Nilai manajemen edukasi apa yang bisa digali dari Hari Lahir Pancasila?
Hari Lahir Pancasila adalah momentum strategis untuk merumuskan ulang manajemen pendidikan yang bernilai, berkarakter dan berdaya saing global. Beberapa nilai manajemen edukasi yang bisa digali, yaitu :
- Visi Pendidikan Humanistik, dimana pendidikan bukan sekadar membentuk manusia cerdas, tapi manusia utuh: ber-Tuhan, bermoral, bernilai, berkebangsaan, dan berperan global. Ini sejalan dengan Education for Sustainable Development dan Character Education.
- Kepemimpinan Nilai (Value-based Leadership), saat ini tantangan pengelolaan institusi pendidikan harus berbasis nilai: bukan hanya target angka, tapi membentuk ekosistem etis dan moral, serta adab dan ahlak bangsa yang menumbuhkan dan tetap mempertahankan gotong royong, toleransi, dan tanggung jawab sosial.

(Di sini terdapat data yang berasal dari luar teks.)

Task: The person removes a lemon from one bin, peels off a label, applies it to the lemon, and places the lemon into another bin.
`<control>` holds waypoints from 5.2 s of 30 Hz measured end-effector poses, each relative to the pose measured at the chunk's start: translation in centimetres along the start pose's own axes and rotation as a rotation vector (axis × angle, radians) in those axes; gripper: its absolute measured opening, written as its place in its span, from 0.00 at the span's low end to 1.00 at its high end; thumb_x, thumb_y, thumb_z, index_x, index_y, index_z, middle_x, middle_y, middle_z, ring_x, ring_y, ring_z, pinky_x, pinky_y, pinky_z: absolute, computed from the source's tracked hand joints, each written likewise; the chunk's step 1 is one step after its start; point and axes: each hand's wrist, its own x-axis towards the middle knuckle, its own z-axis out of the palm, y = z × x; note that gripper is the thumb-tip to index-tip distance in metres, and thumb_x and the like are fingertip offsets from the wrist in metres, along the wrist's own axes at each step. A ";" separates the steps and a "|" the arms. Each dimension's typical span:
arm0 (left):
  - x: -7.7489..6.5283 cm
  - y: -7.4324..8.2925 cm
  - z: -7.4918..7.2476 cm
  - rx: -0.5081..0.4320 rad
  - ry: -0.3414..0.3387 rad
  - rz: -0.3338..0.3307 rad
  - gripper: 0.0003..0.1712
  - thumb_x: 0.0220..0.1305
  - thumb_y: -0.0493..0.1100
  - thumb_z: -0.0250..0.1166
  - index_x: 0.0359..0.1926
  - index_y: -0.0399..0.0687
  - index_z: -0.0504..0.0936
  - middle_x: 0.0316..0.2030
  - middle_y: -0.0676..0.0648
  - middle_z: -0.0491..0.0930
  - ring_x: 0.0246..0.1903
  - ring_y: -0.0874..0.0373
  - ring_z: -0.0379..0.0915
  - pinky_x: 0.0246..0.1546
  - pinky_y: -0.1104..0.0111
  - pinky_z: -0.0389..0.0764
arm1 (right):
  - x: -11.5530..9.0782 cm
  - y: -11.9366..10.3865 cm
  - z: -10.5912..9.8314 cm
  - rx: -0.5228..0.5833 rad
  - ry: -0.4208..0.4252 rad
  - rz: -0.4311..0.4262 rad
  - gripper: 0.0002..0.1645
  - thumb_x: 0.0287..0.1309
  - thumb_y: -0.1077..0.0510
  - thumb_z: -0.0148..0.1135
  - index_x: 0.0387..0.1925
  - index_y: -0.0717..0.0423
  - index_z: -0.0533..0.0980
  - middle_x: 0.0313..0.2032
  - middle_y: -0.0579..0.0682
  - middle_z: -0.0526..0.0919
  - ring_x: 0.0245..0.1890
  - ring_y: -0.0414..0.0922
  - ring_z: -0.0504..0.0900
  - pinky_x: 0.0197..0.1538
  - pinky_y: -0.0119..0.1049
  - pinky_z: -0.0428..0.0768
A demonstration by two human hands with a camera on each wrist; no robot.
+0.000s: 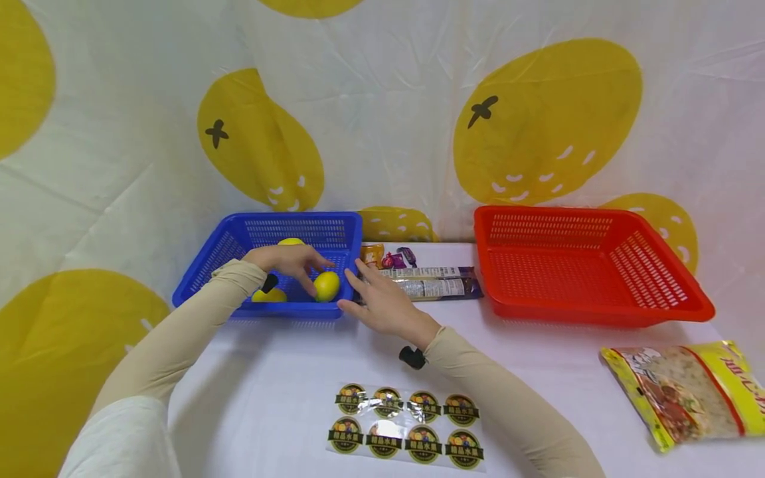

- Kolaborasi Sosio-Digital, di Era 5.0 ini membutuhkan manajemen edukasi kolaboratif, ada sinergi antara guru, orang tua dan komunitas, teknologi, dan peran negara. Teknologi bukan pengganti guru, tapi alat memperluas nilai-nilai Pancasila ke seluruh penjuru tanah air secara adil dan merata.
- Evaluasi Berbasis Etika , tentu Penilaian pendidikan harus menilai karakter dan perilaku siswa, ke-adaban dan moralitas bukan hanya capaian kognitif. Artinya, indikator kebaikan harus setara dengan indikator kecerdasan.
Penutup
Pancasila sebagai DNA Bangsa Menuju Peradaban Global
Pancasila bukan sekadar kumpulan sila atau dokumen konstitusional. Ia adalah filsafat hidup bangsa Indonesia yang memiliki makna mendalam secara ontologis (hakikat keberadaan), epistemologis (cara berpikir), dan aksiologis (tujuan dan nilai kehidupan):
Pancasila bukan sekadar dasar negara, tapi DNA kebangsaan Indonesia. Di tengah gelombang globalisasi, disrupsi moral, dan krisis identitas, Pancasila hadir sebagai jangkar nilai dan arah strategis. Bukan untuk mengurung dalam nostalgia masa lalu, dan romantisme sejarah , tapi mengarahkan Indonesia menjadi bangsa besar, maju secara teknologi, kuat secara budaya, dan adil secara sosial.